**Work order**
Return the data below exactly, but only from the line containing "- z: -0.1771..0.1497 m" through the line containing "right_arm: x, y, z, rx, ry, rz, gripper", with both of those lines included.

**Given records**

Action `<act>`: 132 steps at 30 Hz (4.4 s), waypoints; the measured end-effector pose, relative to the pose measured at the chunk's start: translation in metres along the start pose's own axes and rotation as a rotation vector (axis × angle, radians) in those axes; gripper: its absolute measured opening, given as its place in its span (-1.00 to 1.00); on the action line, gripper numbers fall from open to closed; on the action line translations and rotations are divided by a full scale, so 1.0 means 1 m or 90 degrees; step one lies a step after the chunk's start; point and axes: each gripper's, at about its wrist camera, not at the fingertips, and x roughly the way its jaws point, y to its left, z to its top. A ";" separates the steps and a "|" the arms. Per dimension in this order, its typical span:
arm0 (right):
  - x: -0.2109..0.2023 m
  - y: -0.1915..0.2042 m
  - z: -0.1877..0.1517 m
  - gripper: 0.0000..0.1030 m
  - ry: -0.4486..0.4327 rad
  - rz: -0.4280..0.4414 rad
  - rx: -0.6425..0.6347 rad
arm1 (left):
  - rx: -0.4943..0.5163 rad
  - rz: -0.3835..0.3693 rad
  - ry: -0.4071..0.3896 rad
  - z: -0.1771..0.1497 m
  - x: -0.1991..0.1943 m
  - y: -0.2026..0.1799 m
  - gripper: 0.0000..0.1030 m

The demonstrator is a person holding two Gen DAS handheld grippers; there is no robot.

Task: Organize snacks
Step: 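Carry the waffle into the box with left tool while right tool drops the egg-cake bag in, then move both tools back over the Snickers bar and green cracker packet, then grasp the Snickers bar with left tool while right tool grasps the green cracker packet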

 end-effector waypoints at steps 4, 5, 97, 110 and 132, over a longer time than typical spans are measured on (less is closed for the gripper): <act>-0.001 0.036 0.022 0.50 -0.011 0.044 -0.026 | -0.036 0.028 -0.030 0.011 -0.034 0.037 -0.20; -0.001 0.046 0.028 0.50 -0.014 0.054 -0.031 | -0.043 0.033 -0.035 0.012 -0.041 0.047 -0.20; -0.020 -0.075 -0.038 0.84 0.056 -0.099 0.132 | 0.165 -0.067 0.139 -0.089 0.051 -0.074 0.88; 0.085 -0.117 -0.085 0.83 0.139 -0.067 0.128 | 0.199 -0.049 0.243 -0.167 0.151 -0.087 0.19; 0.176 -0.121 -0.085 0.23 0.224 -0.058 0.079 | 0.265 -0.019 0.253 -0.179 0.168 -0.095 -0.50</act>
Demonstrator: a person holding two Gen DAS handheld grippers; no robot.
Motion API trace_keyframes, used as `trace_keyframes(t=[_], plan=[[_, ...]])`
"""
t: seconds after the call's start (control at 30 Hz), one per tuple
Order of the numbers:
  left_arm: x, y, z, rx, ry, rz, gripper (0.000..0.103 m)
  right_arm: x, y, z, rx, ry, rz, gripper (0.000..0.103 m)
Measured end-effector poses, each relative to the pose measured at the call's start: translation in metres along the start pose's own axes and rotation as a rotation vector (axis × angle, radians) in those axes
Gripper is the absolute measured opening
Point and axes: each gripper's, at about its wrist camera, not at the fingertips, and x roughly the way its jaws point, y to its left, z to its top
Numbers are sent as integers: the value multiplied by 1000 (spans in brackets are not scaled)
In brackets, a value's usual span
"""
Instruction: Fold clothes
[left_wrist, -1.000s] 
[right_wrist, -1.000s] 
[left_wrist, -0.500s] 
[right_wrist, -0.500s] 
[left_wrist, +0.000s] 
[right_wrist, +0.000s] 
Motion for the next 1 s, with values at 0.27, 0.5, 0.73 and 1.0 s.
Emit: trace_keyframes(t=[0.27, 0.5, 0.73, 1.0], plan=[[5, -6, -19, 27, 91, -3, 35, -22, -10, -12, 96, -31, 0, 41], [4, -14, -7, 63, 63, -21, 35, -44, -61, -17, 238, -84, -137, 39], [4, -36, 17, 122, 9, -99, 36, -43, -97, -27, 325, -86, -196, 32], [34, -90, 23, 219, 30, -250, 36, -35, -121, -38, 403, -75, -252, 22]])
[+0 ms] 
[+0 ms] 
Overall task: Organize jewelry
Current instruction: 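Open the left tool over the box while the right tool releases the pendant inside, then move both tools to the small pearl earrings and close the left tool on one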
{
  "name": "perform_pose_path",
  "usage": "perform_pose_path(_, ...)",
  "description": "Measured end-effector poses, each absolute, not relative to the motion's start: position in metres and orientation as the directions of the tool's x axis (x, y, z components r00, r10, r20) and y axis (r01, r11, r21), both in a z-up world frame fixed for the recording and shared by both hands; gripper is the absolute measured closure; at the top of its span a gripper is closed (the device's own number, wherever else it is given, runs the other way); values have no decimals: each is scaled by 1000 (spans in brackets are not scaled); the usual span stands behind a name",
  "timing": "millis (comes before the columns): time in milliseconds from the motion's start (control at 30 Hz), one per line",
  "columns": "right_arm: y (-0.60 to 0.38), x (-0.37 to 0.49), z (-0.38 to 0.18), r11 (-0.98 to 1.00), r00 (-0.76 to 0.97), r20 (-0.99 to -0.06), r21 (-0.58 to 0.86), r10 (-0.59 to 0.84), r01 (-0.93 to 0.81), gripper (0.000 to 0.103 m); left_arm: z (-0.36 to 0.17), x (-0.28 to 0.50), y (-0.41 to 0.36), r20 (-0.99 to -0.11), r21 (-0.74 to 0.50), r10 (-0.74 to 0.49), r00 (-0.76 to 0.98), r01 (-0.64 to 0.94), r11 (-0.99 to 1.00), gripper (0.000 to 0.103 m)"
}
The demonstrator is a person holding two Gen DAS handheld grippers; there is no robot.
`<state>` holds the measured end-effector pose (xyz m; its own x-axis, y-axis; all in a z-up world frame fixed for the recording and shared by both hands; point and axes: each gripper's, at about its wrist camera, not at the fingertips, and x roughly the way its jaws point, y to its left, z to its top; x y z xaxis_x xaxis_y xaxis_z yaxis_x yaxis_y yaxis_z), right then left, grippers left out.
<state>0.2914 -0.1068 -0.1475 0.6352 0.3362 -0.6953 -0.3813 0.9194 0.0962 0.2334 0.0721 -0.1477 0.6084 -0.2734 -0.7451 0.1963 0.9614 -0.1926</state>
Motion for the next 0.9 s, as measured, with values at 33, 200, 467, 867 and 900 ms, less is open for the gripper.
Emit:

**Written solution**
  - z: -0.1771..0.1497 m
  - x: -0.1991..0.1943 m
  - y: -0.2026..0.1799 m
  - gripper: 0.0000..0.1030 m

The demonstrator is a person holding two Gen DAS handheld grippers; there is no robot.

Task: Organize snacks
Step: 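Carry the waffle into the box with left tool while right tool drops the egg-cake bag in, then move both tools back over the Snickers bar and green cracker packet, then grasp the Snickers bar with left tool while right tool grasps the green cracker packet
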
 end-effector waypoints at steps 4, 5, 97, 110 and 132, over a longer time than typical spans are measured on (less is closed for the gripper): <act>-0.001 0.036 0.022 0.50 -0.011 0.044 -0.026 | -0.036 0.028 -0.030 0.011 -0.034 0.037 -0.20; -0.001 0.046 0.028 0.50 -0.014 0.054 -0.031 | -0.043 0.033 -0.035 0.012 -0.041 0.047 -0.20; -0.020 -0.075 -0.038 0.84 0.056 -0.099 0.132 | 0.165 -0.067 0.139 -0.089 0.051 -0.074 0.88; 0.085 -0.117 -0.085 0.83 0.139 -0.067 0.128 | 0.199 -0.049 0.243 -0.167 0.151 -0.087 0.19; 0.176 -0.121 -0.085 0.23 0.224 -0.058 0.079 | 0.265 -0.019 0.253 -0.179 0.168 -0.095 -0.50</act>
Demonstrator: a person holding two Gen DAS handheld grippers; no robot.
Motion API trace_keyframes, used as `trace_keyframes(t=[_], plan=[[_, ...]])`
"""
t: seconds after the call's start (control at 30 Hz), one per tuple
Order of the numbers:
  left_arm: x, y, z, rx, ry, rz, gripper (0.000..0.103 m)
  right_arm: x, y, z, rx, ry, rz, gripper (0.000..0.103 m)

Nothing else is required to complete this exercise.